Instructions to follow: For the entries that follow, retype exactly the lines from the one containing "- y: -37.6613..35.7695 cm" to the one containing "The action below", inclusive, and only those. Images stay out of the copy.

[Records from a dataset]

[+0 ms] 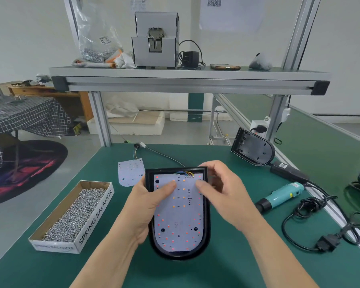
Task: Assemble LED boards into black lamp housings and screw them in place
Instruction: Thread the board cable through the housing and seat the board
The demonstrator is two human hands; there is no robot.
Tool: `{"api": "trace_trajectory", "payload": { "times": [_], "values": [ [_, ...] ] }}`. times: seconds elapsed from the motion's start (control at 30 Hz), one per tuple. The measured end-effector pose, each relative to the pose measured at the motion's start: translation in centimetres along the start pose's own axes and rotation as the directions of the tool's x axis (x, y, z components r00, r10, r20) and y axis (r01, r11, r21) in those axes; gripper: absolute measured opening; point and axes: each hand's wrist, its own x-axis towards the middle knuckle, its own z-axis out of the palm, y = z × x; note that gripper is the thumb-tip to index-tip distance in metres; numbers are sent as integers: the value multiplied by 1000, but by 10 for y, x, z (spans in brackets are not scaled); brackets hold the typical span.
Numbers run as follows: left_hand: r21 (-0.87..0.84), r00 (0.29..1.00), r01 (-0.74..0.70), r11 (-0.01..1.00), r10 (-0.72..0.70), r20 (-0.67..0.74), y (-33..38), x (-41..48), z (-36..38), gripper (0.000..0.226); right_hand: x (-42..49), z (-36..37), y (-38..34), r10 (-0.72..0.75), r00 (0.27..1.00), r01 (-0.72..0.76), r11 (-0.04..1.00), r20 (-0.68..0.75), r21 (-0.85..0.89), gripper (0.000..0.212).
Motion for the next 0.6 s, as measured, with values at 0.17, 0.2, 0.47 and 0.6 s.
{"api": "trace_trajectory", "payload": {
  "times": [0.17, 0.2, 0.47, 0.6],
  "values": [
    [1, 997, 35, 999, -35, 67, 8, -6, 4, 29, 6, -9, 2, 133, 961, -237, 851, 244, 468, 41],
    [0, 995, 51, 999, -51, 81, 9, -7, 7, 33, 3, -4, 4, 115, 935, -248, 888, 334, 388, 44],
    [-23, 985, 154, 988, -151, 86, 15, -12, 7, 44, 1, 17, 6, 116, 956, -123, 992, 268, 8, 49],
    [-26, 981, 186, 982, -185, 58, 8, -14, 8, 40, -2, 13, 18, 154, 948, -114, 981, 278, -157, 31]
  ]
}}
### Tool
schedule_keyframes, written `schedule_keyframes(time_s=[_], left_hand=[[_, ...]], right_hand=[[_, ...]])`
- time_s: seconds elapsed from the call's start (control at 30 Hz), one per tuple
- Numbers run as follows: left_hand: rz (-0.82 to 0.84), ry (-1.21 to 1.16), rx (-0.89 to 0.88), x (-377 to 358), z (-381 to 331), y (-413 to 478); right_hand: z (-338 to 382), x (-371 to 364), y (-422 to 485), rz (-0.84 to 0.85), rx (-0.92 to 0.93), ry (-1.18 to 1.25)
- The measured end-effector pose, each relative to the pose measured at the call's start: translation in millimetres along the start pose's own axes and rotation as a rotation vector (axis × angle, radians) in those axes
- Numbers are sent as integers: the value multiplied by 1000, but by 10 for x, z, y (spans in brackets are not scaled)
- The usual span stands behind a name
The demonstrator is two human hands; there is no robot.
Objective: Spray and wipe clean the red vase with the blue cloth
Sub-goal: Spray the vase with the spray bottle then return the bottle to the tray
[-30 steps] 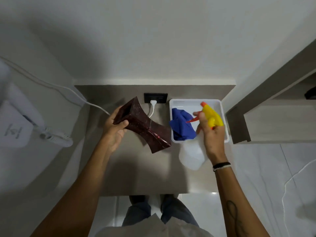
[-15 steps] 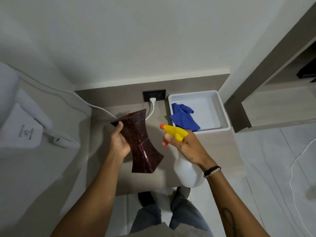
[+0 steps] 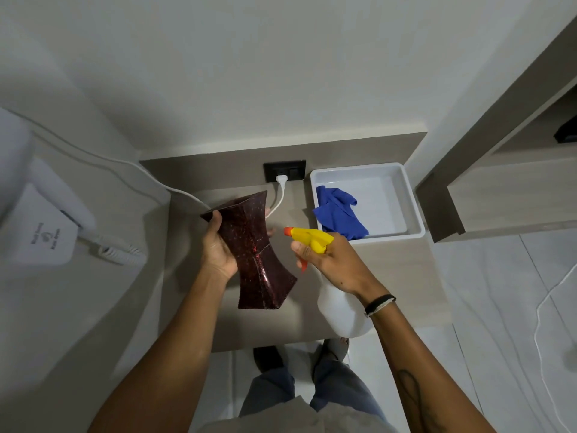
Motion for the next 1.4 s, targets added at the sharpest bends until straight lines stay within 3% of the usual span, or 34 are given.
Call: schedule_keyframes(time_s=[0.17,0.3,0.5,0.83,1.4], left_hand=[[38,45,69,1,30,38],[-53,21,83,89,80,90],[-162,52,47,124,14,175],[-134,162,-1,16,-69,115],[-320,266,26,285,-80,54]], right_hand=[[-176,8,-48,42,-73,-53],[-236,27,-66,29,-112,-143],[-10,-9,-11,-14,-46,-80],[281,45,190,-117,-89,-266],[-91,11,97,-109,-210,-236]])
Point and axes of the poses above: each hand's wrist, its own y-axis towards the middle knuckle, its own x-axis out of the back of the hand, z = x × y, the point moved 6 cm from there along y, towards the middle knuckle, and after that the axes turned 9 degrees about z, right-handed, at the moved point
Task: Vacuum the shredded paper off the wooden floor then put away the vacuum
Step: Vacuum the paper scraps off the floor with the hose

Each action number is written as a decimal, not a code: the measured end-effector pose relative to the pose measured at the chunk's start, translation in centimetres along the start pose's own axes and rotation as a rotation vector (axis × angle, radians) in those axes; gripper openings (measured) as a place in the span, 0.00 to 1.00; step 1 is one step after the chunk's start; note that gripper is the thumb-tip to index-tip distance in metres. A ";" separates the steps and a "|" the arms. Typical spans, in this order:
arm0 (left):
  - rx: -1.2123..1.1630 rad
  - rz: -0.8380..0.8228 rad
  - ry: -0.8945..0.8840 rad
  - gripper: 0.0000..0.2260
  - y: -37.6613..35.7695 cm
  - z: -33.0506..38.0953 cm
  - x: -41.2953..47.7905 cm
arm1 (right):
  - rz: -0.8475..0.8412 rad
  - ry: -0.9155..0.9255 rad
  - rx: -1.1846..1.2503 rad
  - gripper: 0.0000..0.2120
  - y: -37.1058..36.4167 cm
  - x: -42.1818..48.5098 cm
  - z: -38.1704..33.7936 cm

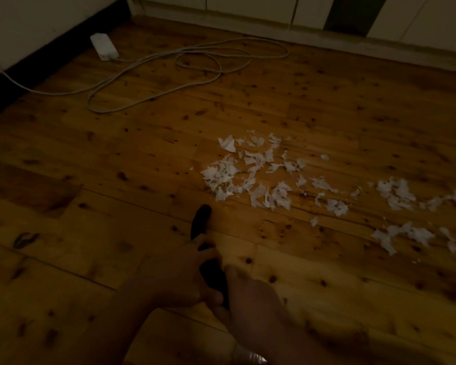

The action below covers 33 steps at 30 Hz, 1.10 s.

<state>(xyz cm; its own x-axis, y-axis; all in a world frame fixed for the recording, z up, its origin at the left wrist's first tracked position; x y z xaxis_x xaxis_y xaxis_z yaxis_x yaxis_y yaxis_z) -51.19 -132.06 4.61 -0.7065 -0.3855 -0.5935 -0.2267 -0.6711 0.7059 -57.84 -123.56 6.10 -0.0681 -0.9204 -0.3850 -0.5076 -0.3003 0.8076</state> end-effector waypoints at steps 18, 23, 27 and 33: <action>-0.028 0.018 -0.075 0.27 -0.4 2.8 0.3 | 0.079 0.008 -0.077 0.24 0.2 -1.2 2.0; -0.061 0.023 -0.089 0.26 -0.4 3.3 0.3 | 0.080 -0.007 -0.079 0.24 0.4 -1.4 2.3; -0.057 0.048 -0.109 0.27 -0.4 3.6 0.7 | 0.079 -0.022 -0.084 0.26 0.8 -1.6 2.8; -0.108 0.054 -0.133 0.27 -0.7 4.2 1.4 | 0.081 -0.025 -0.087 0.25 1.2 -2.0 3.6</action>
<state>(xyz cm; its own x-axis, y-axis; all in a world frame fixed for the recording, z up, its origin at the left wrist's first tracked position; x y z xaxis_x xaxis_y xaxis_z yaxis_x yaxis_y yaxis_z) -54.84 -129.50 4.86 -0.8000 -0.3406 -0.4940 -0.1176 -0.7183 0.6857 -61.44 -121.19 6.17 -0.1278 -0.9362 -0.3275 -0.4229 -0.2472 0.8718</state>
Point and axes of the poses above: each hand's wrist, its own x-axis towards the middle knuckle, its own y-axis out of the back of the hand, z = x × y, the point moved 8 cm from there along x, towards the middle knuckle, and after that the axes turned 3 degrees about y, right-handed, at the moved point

Answer box:
  - y: -37.6613..35.7695 cm
  - z: -33.0506..38.0953 cm
  - x: -41.2953..47.7905 cm
arm1 (right):
  - rz: -0.8475..0.8412 rad
  - ry: -0.9155..0.9255 rad
  - rx: -1.1846..1.2503 rad
  - gripper: 0.0000..0.2120
  - y: -37.1058..36.4167 cm
  - x: -42.1818..48.5098 cm
  - z: -38.1704..33.7936 cm


The action below covers 33 steps at 30 Hz, 1.10 s.

No more is needed to finish this exercise.